* [TASK DESCRIPTION]: The listing below holds pictures; exclude them. Return exactly the lines from the one with "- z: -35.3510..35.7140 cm" through the one with "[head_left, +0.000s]".
(SUPPLIED RECORDS Opens)
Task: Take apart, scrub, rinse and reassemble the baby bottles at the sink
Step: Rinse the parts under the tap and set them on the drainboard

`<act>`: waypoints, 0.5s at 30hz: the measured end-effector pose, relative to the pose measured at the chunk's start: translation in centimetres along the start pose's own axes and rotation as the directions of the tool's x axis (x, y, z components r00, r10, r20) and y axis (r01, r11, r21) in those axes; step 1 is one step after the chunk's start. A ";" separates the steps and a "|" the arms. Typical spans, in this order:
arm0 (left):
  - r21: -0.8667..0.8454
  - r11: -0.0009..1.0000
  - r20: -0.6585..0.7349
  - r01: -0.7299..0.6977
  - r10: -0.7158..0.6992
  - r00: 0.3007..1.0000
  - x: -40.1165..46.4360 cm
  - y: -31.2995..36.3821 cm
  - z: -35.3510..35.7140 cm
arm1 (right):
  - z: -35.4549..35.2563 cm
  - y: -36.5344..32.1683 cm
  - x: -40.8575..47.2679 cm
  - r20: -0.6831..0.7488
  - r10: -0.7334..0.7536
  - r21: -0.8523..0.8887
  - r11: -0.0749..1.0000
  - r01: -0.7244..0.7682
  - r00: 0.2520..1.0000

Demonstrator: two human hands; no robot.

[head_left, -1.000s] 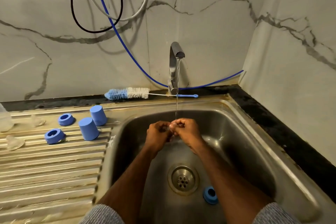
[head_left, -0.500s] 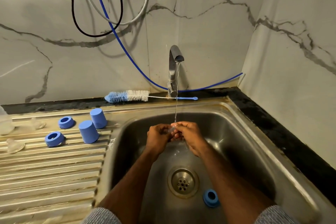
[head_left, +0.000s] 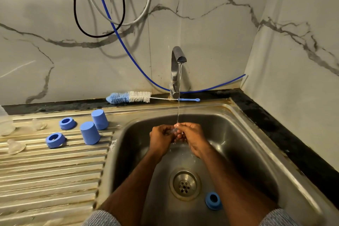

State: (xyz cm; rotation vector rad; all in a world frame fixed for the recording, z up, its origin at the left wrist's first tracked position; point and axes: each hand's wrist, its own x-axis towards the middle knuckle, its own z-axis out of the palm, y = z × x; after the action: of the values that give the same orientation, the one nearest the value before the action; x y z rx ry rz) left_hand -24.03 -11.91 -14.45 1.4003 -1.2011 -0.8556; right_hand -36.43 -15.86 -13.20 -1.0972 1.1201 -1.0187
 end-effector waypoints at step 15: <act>0.022 1.000 -0.040 -0.008 0.009 0.999 -0.2 0.5 0.0 | 0.1 0.0 0.2 -0.016 -0.055 -0.033 0.998 0.055 0.998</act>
State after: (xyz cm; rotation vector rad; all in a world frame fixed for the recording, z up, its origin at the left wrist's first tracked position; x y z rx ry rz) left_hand -24.16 -11.68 -13.99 1.4231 -1.1885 -0.8075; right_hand -36.27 -16.04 -13.20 -1.1527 1.1286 -1.0580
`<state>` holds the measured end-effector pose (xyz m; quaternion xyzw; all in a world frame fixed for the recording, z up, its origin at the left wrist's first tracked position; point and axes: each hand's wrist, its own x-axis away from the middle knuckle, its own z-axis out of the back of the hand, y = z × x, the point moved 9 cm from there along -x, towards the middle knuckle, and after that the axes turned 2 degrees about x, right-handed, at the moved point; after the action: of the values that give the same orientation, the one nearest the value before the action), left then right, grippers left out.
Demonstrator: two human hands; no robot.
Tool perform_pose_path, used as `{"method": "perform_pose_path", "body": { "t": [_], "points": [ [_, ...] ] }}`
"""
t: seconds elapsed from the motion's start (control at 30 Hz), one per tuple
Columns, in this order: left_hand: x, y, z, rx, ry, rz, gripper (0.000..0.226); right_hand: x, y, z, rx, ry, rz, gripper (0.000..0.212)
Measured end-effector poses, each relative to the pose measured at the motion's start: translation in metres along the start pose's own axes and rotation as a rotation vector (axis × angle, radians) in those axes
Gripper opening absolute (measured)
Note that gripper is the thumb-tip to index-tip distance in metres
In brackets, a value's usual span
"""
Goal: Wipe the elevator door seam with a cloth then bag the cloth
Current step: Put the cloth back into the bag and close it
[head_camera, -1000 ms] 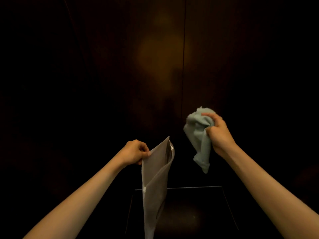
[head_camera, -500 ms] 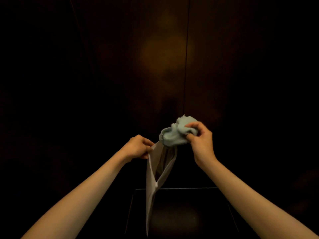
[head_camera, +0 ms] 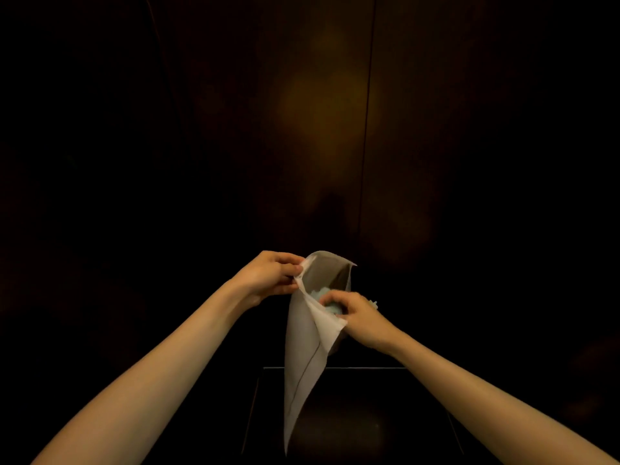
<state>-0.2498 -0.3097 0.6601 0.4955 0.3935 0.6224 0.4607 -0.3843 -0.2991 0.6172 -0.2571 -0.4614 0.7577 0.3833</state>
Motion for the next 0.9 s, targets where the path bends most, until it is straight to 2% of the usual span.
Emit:
{"method": "perform_pose_path", "body": {
  "t": [0.07,0.23,0.33,0.47,0.57,0.63,0.73,0.8,0.83,0.9],
  "points": [
    [0.002,0.005,0.002,-0.013,0.009,-0.023,0.018,0.006,-0.002,-0.017,0.141,-0.161,-0.019,0.023],
    [0.010,0.016,-0.001,-0.100,-0.036,-0.096,0.018,0.023,0.018,-0.062,0.886,-0.600,-0.024,0.012],
    [0.014,0.017,-0.005,-0.187,-0.062,-0.135,0.019,0.029,0.033,-0.074,1.139,-0.693,-0.029,0.027],
    [0.016,0.010,0.002,-0.239,-0.042,-0.133,0.020,0.024,0.039,-0.070,1.197,-0.647,0.040,0.050],
    [0.016,0.002,0.011,-0.282,-0.016,-0.124,0.021,0.025,0.036,-0.053,1.183,-0.605,-0.013,0.049],
    [0.016,0.000,0.018,-0.312,0.002,-0.135,0.021,0.028,0.017,-0.043,1.190,-0.483,0.077,0.042],
    [0.014,-0.002,0.026,-0.310,-0.021,-0.134,0.021,0.039,-0.035,-0.026,1.289,-0.162,0.484,0.029],
    [0.012,-0.004,0.030,-0.313,-0.030,-0.117,0.022,0.046,-0.054,-0.010,1.345,0.012,0.638,0.025],
    [0.011,-0.004,0.032,-0.333,-0.031,-0.112,0.023,0.044,-0.057,-0.002,1.364,0.056,0.637,0.031],
    [0.010,-0.004,0.032,-0.378,-0.044,-0.104,0.022,0.033,-0.052,0.013,1.368,0.059,0.500,0.056]
  ]
}}
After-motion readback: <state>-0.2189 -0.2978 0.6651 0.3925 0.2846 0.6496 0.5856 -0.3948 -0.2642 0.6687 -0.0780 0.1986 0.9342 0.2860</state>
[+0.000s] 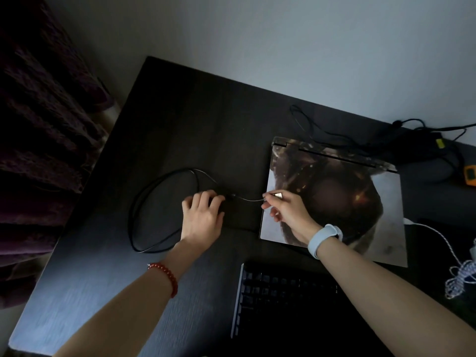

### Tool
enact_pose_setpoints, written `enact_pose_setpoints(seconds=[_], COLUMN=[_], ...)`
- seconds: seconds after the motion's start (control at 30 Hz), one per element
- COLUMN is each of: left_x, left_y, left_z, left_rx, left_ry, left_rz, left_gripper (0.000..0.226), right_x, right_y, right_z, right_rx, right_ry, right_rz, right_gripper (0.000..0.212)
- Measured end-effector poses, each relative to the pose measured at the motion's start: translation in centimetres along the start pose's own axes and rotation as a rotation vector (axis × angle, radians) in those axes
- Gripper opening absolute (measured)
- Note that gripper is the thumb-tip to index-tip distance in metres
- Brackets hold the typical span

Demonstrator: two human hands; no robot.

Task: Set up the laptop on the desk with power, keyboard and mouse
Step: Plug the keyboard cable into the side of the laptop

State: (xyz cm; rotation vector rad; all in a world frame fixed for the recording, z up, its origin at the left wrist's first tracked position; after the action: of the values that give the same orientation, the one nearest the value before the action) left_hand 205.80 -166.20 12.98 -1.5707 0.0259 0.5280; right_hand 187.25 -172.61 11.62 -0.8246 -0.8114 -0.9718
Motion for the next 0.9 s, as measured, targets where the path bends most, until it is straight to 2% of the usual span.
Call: enact_pose_setpoints(seconds=[0.2,0.3,0.37,0.47,0.6,0.73,0.83,0.9], left_x=[-1.9,-3.9,-4.7,-4.6,-3.6,-3.1,-3.1,-3.4], left_y=[-1.0,-1.1,-1.2,-0.8,0.6,1.8,3.3,3.7], left_z=[0.3,-0.5,-1.3,-2.6,-4.0,-4.9,-5.8,-6.1], left_rx=[-0.073,-0.089,-0.089,-0.065,-0.008,0.078,0.226,0.267], left_ry=[0.092,0.188,0.205,0.202,0.198,0.169,0.152,0.178], left_rz=[0.028,0.019,0.044,0.137,0.136,0.127,0.197,0.229], left_gripper=[0.053,0.046,0.033,0.014,0.026,0.033,0.043,0.049], right_x=[1.0,1.7,2.5,4.3,5.7,5.2,4.6,4.5], right_y=[1.8,2.5,2.6,2.0,0.2,-2.5,-2.7,-2.6], right_z=[-0.3,-0.3,-0.3,-0.4,-0.6,-1.4,-2.6,-3.1], right_rx=[0.094,0.149,0.147,0.085,-0.067,-0.286,-0.318,-0.337], right_ry=[-0.092,-0.167,-0.26,-0.457,-0.575,-0.463,-0.387,-0.395], right_rz=[0.039,0.087,0.178,0.421,0.642,0.86,0.953,0.989], right_gripper=[0.014,0.01,0.008,0.014,0.014,0.021,0.031,0.033])
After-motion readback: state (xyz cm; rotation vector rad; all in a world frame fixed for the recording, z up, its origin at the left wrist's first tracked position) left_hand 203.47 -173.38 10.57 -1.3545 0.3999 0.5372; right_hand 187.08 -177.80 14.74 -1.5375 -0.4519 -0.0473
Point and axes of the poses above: each hand's wrist, its own z-axis away from the middle knuckle, its own y-axis out of the palm, x = y × z, the point moved 10 cm from there along -z, towards the middle knuckle, and after that the axes turned 12 degrees about -y, right-handed, at the moved point
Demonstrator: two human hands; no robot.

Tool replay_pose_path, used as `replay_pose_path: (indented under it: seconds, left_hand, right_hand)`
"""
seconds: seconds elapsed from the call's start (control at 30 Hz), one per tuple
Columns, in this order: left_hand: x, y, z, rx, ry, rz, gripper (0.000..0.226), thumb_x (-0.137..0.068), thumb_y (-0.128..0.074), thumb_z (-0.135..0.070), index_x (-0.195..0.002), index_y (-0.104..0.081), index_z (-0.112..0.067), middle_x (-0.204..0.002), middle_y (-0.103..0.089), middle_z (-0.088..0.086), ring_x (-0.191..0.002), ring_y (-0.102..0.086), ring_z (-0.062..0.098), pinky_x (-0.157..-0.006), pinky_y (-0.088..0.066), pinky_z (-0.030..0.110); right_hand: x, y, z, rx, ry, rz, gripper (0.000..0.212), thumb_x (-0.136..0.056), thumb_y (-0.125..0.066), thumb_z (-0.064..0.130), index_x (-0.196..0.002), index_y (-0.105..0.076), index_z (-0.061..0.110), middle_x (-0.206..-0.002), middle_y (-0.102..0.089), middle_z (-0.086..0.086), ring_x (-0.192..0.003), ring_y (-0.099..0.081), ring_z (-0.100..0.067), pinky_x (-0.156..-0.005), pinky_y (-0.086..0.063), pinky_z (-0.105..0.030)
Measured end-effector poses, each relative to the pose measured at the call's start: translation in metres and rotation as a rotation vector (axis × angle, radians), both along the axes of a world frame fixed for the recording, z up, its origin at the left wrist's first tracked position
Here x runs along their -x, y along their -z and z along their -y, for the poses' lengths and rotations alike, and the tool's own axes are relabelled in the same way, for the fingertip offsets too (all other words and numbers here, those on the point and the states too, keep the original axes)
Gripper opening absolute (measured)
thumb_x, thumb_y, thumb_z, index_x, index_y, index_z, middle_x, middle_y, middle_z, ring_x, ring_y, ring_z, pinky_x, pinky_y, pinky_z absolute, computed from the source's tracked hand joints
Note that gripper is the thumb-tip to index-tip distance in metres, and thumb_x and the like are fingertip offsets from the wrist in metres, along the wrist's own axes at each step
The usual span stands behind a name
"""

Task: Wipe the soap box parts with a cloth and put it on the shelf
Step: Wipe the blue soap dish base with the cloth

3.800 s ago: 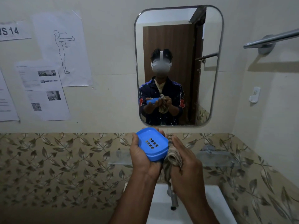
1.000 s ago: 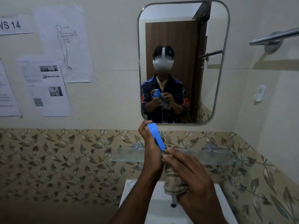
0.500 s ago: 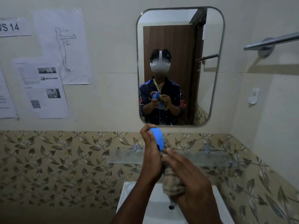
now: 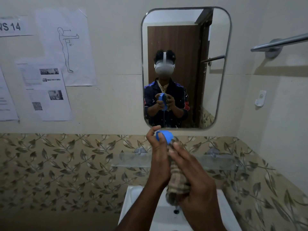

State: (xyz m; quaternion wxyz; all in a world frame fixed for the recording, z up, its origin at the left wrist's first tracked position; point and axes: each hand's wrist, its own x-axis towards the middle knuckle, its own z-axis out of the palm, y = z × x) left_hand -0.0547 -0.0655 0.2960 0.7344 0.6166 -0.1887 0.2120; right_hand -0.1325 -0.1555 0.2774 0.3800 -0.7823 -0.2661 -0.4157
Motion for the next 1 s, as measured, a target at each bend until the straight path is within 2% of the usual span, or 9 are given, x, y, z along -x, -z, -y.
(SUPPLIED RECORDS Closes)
* [SOLUTION]:
  - z: -35.3510..35.7140 cm
arm1 (right):
  - z: -35.4549..35.2563 cm
  - y: -36.5344..32.1683 cm
  - x: -40.8575..47.2679 cm
  - r20: -0.6831..0.7488
  - r10: -0.7334..0.7536
  - r21: -0.8523..0.8887
  - r11: -0.0749..1.0000
  - r01: -0.7244..0.7682
  - r00: 0.2520..1.0000

Demonstrator: two human hands; no robot.

[head_left, -1.000s] 
[head_left, -0.500s] 
[head_left, +0.000s] 

As written, the answer is complete.